[Task details]
In the listing below, find each line with the string "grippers" and report it.

[Source data]
►

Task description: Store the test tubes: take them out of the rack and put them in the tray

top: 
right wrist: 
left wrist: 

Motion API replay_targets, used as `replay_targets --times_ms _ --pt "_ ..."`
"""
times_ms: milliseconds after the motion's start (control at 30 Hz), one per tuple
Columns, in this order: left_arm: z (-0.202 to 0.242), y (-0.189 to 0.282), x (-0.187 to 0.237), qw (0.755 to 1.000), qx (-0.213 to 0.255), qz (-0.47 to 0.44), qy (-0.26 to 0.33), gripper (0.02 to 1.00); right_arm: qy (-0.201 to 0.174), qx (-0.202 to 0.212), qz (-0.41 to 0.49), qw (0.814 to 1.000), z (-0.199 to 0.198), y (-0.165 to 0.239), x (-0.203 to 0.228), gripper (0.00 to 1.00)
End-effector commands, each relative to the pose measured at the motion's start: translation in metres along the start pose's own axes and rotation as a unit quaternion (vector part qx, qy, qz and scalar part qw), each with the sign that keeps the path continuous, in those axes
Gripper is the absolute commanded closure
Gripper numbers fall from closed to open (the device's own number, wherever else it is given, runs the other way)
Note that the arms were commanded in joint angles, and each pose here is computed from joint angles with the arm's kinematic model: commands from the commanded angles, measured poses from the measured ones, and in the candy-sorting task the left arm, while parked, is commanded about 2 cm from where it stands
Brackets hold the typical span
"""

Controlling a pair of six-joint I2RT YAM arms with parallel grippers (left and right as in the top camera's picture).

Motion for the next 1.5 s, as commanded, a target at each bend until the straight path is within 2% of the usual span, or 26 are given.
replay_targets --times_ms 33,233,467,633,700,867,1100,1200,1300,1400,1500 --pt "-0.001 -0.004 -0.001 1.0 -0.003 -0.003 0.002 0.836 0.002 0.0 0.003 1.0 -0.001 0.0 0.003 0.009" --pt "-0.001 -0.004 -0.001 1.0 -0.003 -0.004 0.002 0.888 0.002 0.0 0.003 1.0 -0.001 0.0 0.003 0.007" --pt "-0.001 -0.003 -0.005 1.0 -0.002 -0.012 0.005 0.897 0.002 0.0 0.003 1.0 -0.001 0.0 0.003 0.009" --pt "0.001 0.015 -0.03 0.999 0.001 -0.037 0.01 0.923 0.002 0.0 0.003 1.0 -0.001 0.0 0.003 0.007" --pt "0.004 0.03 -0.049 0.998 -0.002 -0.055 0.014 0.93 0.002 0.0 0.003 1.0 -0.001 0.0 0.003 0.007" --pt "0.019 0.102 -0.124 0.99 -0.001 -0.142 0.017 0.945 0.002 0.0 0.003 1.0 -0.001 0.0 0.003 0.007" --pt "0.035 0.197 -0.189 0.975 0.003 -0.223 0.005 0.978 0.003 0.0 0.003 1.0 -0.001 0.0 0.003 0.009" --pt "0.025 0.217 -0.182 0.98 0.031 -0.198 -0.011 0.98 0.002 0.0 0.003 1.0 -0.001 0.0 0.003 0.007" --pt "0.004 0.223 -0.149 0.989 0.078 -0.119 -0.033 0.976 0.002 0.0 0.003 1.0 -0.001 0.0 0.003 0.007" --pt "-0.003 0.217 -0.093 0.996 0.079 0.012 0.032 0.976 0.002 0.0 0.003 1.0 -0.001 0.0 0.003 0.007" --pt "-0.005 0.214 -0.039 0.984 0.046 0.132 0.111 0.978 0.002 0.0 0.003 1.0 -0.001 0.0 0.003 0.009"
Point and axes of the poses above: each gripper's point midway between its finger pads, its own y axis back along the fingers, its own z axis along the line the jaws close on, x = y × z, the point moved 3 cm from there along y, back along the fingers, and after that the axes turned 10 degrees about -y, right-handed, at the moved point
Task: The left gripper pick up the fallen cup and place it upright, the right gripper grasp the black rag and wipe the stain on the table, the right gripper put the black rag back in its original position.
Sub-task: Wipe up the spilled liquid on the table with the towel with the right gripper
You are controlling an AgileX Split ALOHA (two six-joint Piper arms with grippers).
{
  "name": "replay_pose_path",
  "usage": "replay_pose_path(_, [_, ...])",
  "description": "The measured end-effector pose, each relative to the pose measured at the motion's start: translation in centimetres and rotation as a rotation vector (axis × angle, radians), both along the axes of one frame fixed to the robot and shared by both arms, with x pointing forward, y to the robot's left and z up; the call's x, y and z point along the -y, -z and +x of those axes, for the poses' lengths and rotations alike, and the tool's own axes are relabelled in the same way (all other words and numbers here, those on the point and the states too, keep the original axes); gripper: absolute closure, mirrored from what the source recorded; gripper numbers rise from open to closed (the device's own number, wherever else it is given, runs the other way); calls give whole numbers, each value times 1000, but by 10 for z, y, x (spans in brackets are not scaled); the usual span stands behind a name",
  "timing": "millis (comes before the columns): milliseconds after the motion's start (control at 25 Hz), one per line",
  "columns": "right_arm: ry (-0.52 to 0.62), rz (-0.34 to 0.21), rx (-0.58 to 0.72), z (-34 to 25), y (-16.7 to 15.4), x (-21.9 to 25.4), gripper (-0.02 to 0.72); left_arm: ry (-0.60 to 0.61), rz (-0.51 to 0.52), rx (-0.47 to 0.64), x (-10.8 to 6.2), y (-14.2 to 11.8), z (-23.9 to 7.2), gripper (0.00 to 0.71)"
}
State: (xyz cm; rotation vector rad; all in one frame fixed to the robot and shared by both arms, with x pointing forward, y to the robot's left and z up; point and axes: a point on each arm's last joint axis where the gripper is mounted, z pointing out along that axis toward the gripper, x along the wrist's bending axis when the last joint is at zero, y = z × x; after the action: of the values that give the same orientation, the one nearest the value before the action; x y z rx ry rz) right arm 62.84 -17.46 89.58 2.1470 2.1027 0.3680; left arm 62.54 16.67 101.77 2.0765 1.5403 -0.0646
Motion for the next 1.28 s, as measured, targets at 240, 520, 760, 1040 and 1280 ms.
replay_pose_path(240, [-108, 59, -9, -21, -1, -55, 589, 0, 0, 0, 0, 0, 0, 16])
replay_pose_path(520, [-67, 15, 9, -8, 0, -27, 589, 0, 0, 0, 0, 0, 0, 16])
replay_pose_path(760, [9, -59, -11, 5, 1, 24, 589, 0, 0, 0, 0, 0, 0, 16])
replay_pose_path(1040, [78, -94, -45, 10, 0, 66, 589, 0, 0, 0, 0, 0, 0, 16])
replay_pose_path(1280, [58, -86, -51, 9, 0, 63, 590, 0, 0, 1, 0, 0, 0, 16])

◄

[Task output]
Controlling a pair of six-joint I2RT YAM arms with parallel grippers (left and right as in the top camera's picture).
You are controlling an AgileX Split ALOHA (two six-joint Piper arms with grippers).

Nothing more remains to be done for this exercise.